Highfields Memories by Eric Higton.
In some respects, travelling in the 1920’s was easier and much more relaxed than it is today, although in the cold weather it was imperative to wear warm clothing, especially for local travel, which was by tram-car. There was no alternative service. Tram-cars were totally inheated. The driver was less fortunate than his passengers where Doncaster vehicles were involved, because there was nothing between him and the elements other than his clothing. Not even a windscreen.
The tramway which served Highfields and Woodlands began outside the Electra Cinema, which was situated on the west side of Frenchgate, a site once occupied by C&A in the in the Frenchgate Centre. Proceeding over the north bridge and the original narrow bridge over the River Don – on a small island beside which stood Smith’s Garage, the track continued in the centre of the road, leaving Warriners Garage on the left hand side before passing Bentley Road junction. Continuing in the centre of the Great North Road, now the A638, the track passed under the railway bridge, beyond Sprotbrough Lane – then an unbuilt country lane, over the two culverts, finally veering onto the left-hand verge before ascending the railway bridge between The Grove and Watchhouse Lane. As with Sprotbrough Lane, there were no buildings except farm properties on Cusworth Lane, Barnsley Road, Pipering Lane, Castle Hills Lane and Green Lane (which boasted a fishpond where it joined the main road, and was known locally as fishpond lane). On the left-hand side of the track as it neared the top of the rise opposite Jossey Lane stood Scawthorpe Hall with its three Lodges, the centre one of which stood empty for quite a long time; the windows boarded up. Locally, it was reputed to be haunted.
The first built-up area was the newly built Highfields, distinguished soon after the war with the erection of the cenotaph with its list of casualties from the village, which stands prominently at the junction of the two main streets in its own garden area.
A further mile of track completed the four mile run to the terminus at Green Lane, Woodlands. As it was only single track, to enable travel in both directions, loops, or by-passes, had been laid at about half mile intervals. Arguments arose between drivers as to which of them had erred when trams travelling in opposite directions met where no loop was near. This dilemma was invariably resolved by one of them agreeing – not always with good grace – to reverse his car to the nearest loop. On more infrequent occasions a driver would attempt to enter a loop at too fast a speed, jumping the points and derailing the tram-car. This entailed a long delay waiting for a breakdown tram to arrive with jacking equipment. Meanwhile the service would be maintained either side of the derailment continuing a shuttle service.

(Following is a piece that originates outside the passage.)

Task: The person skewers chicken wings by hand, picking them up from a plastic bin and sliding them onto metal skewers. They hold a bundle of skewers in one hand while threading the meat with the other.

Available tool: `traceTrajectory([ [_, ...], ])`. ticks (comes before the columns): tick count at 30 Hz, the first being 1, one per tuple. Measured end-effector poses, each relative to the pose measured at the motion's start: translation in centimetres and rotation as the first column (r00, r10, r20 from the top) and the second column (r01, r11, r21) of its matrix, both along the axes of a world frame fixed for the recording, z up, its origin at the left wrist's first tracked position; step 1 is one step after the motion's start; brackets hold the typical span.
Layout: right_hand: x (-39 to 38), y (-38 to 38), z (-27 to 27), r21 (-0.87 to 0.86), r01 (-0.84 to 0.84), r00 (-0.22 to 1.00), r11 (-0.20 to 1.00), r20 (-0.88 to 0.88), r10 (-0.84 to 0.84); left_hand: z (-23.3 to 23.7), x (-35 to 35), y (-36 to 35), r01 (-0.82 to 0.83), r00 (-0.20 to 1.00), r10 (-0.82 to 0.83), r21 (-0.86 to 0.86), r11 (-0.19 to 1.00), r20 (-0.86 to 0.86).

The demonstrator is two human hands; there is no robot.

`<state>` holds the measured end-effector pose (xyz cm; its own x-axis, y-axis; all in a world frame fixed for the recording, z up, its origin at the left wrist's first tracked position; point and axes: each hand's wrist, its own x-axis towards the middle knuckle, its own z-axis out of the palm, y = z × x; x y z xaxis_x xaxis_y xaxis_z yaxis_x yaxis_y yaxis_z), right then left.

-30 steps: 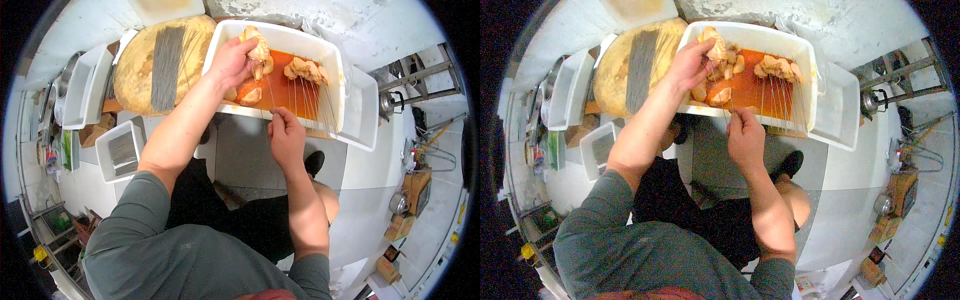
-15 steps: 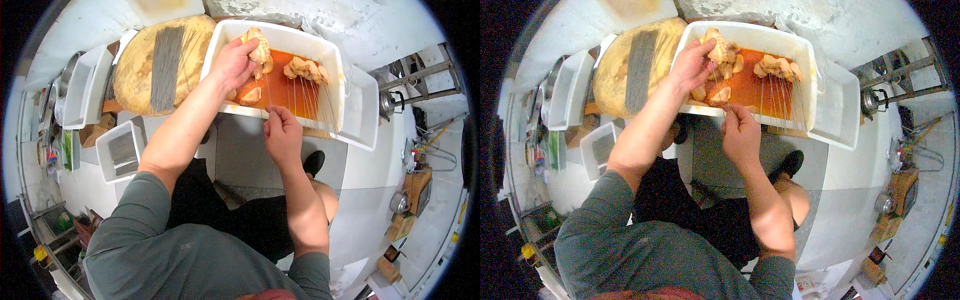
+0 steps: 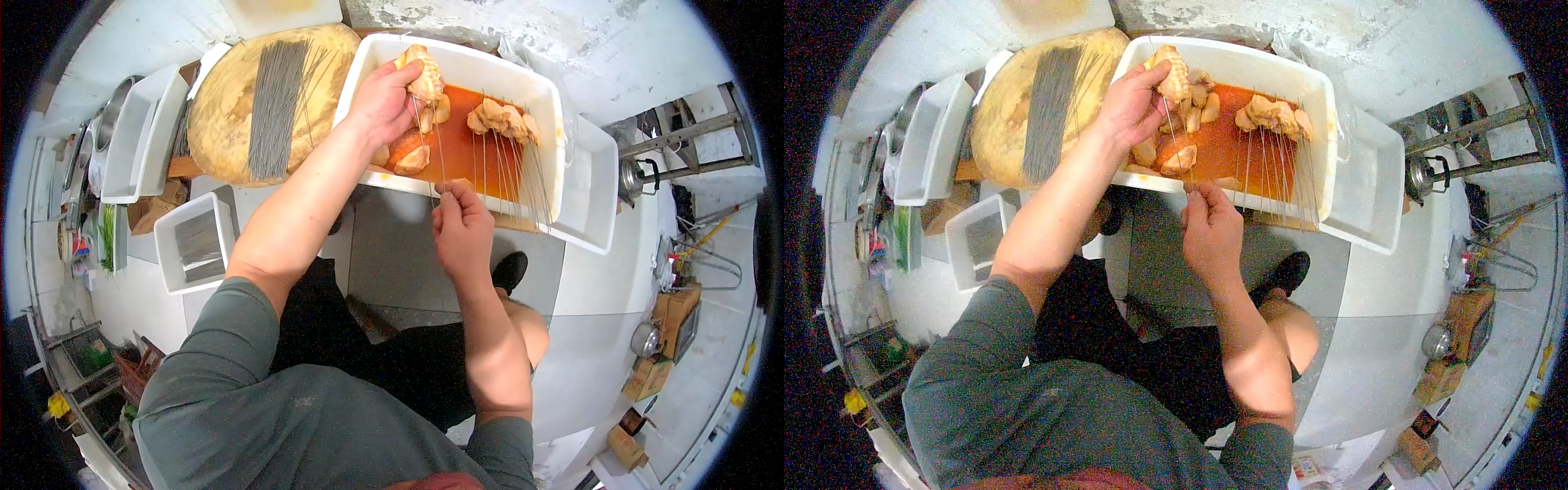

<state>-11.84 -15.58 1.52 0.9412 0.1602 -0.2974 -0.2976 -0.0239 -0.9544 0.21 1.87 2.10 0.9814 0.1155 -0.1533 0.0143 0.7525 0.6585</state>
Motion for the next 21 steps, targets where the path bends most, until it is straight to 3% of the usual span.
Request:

The service from Doncaster to Woodlands ran at intervals of 20 minutes, taking some 25 minutes each way. Doncaster to Highfields cost 2 pence and the fare to Woodlands was 3 pence in the latter part of the 1920’s. Earlier I believe it had been three-halfpence and twopence respectively, but that was when my parents paid, so I was not involved with fares.
The first bus that I travelled in was an old Model T Ford conversion. It had been a commercial dray, from 1921 my dad was trainer/manager of the local church football team, Highfields St Georges, of the Sunday school league. Each Saturday afternoon during the football season I accompanied them wherever the match was to be held. To reach ‘away’ fixtures such as Stainforth, transport had to be arranged, there being no form of public transport other than the tramways. This was where a local man, Tommy Finean, was useful. Tommy owned a Ford ‘T’ model, over the drey of which he had erected a canopy and had furnished the interior with 2 seats which ran from front to rear on either side. This truck was hired whenever neccesary, carrying the players and reserves in the back, my dad and I riding along side the driver. At 7 years old I revered some of the players as much as if they had been playing for England – especially Les and George Scott, Tony Grainger, Len Marshall and Tommy Critchlow.

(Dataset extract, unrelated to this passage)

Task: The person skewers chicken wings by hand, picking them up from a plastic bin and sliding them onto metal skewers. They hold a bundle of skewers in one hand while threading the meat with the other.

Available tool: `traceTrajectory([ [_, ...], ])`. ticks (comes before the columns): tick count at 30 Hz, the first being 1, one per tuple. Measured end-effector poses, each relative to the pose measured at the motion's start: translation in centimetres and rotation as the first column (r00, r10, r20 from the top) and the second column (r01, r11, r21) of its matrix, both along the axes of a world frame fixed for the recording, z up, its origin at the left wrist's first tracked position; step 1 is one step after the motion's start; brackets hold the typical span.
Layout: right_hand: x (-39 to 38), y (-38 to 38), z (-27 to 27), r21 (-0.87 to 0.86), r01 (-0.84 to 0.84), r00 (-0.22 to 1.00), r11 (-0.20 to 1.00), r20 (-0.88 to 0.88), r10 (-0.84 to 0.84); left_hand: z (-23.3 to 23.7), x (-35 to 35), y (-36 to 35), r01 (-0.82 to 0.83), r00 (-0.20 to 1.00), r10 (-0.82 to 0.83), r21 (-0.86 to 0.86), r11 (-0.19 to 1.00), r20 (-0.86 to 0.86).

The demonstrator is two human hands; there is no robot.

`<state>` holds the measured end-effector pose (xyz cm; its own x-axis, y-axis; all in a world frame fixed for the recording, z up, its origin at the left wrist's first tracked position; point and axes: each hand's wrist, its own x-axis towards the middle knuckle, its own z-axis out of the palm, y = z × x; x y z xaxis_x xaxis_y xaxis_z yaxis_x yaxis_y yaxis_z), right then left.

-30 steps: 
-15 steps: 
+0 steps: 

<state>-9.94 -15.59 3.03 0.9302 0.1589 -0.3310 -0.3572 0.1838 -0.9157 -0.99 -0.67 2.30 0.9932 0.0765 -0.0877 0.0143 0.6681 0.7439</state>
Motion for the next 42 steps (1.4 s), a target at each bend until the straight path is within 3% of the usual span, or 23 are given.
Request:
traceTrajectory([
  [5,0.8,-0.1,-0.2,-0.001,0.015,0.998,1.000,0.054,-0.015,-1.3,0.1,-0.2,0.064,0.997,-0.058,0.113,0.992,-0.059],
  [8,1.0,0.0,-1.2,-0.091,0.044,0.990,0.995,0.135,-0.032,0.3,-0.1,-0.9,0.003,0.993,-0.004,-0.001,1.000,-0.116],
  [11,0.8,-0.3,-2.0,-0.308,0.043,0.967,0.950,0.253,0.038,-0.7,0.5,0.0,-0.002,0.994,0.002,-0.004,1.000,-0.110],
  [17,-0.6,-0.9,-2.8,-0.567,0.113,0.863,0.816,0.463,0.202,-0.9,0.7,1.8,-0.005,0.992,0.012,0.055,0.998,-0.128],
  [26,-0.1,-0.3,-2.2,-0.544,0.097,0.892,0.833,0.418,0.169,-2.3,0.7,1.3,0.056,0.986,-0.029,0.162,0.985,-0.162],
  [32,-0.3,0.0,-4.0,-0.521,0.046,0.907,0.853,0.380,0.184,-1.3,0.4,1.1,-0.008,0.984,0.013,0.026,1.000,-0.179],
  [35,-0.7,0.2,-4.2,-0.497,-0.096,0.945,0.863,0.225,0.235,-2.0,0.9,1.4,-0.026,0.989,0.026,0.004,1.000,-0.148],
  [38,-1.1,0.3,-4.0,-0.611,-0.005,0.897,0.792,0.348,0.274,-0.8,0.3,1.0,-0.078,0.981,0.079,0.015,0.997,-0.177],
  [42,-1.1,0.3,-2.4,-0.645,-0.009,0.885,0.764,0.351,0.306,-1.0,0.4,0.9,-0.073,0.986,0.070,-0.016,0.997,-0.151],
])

The team was made up from local young men, not neccesarily church-goers. I cannot recall the names of all the players after so many yaers, but their enthusiasm I remember very well. Although Tommy Critchlow was more slightly built than some of the others, what he lacked in stature was aptly compensated by his agility.
Some of the areas visited presented more opposition from the onlookers than from the footballers. The female supporters of one opposition side, seeing their team well and truly beaten by St Georges, were loudly encouraging their team to ‘give ’em some clog’ and ‘lerrem ‘ave it’, which again wasn’t cricket, if you see what I mean.
Even so, Saturday afternoons were to me just as enjoyable as Saturday mornings on the allotments. Life was good.